Long-hidden family scandal in Jamestown colony revealed 400 years later by ancient DNA ПК Бествей приморский суд
An investigation of human remains from the 17th century British settlement in Jamestown, Virginia, has unearthed a long-hidden scandal in the family of the colony’s first governor.
Thomas West became Jamestown’s leader in 1610; he was joined there by three of his brothers and several other male relatives. Recently, DNA analysis of two skeletons from unmarked graves in a Jamestown church revealed that both people were related to West. The DNA also showed that the men were linked by shared maternal lineage. That connection led researchers to documents proving that one of the men — Captain William West — was illegitimate, born to Thomas West’s spinster aunt, Elizabeth.

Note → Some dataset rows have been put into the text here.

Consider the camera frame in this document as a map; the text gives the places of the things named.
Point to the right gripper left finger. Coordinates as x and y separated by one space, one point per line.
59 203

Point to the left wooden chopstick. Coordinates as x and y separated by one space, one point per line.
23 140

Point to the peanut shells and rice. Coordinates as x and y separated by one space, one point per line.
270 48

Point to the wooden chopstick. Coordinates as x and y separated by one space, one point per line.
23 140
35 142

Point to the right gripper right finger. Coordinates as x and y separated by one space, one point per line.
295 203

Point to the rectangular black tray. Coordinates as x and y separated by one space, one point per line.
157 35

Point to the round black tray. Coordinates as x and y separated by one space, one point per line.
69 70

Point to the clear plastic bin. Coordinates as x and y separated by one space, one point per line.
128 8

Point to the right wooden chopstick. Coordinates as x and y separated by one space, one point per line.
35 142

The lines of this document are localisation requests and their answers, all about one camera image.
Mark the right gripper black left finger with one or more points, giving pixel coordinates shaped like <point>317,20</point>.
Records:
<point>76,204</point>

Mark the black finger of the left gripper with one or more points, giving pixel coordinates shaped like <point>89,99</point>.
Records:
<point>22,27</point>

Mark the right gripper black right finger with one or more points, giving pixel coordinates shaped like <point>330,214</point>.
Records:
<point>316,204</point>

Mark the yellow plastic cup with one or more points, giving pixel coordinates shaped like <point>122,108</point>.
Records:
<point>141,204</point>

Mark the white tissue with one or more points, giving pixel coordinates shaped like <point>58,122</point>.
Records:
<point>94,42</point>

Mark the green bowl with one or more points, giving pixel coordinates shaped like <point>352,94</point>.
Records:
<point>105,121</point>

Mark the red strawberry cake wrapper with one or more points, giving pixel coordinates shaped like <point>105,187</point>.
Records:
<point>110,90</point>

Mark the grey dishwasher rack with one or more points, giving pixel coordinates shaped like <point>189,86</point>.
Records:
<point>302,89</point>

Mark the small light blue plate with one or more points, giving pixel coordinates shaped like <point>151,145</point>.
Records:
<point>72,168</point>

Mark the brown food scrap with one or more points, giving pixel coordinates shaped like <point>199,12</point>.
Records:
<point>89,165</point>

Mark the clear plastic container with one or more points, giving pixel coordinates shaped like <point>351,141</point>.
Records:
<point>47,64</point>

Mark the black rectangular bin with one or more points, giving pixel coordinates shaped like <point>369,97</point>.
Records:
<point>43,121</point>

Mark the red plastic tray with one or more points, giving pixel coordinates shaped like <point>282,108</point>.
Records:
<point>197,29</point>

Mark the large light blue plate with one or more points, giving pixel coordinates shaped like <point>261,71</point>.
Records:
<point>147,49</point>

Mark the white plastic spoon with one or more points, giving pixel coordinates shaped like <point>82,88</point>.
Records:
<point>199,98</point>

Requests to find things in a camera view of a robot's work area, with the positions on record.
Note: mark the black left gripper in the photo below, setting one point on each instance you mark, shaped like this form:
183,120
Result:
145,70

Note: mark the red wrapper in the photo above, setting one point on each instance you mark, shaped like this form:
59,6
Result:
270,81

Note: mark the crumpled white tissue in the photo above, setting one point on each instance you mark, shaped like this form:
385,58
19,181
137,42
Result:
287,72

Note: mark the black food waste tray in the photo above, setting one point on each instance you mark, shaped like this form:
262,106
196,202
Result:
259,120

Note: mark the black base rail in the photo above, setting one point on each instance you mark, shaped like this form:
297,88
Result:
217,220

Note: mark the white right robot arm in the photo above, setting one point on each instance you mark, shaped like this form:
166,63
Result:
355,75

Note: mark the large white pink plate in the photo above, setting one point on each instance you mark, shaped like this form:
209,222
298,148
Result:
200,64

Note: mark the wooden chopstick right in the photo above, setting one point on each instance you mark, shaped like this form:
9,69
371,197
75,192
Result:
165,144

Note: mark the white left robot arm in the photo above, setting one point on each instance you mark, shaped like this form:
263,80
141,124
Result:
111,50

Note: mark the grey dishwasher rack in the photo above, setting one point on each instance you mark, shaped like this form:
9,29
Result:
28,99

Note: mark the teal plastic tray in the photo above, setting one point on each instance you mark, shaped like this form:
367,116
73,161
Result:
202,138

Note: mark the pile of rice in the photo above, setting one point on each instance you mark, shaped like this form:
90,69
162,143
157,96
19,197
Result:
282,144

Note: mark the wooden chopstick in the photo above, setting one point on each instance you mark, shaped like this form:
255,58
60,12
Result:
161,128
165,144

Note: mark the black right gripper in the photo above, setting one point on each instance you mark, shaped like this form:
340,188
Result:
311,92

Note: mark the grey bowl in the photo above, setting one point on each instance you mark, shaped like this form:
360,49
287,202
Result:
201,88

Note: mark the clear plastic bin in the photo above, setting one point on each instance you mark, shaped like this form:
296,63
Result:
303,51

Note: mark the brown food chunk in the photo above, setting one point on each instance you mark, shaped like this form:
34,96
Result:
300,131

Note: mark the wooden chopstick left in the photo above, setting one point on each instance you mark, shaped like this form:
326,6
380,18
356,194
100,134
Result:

Though Captain West was raised as part of the high-status West family in England, details of his scandalous birth were deliberately stricken from the family’s genealogical records, and lingering whispers of the scandal may have been one of the factors that drove him to seek his fortune in the American colony, researchers reported August 13 in the journal Antiquity.
The findings demonstrate how genetic data in combination with other historical evidence “can help bring to light narratives that were forbidden or shameful in the past,” said Dr. Christine Lee, an assistant professor of anthropology at the University of Mississippi, in an email.
“This in turn gives us a better understanding of how individuals circumvented societal rules,” said Lee, who was not involved in the research.